Germans suffered too. After Greece defaulted, German taxpayers were forced to pour much more money into the country than would have been necessary had Merkel listened to reason at the outset. Merkel also willfully ignored Germany’s historic complicity in Greece’s woes. Despite clear evidence in the years leading up to the introduction of the euro that Greece was unprepared to join the currency union, Germany, under Helmut Kohl, insisted it do so, and looked the other way as Athens cooked the books.

That tortured history notwithstanding, the oversight and bailout infrastructure that grew out of the crisis remain in place and represent a significant leap towards steeling Europe against such shocks. Merkel’s agreement with French President Emmanuel Macron last year to issue common EU debt for the creation of a €750 billion pandemic reconstruction fund is a further step in that direction, one some observers regard as her most significant European legacy.

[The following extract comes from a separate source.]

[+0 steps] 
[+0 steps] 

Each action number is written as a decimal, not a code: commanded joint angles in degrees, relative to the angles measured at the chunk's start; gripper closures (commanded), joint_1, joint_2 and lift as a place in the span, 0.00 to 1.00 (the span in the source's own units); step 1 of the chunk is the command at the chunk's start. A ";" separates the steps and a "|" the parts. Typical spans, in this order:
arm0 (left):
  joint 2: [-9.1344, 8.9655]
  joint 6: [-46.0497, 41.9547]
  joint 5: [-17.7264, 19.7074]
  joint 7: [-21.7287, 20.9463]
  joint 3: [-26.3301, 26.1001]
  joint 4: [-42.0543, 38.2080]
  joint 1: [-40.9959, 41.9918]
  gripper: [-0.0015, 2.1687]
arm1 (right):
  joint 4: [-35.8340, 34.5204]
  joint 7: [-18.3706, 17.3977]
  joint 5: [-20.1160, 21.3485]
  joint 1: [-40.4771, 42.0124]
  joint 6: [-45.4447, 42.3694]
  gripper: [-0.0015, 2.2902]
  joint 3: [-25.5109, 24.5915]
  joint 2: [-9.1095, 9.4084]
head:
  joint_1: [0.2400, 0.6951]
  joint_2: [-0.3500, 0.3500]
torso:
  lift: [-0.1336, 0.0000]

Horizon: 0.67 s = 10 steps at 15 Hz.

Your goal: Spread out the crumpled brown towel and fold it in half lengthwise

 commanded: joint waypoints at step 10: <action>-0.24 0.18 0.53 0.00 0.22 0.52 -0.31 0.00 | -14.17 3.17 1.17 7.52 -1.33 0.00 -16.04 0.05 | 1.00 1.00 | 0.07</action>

Bottom line: It’s a mixed picture. Merkel, hemmed in by her center-right party and that ur German phobia Europe would pick its pockets, managed to keep the euro from collapsing — but only just. At the same time, she did next to nothing to resolve the biggest threat to the euro: Economic imbalances between Germany and the rest of the currency area, which remain stubbornly high despite a recent pandemic-induced dent.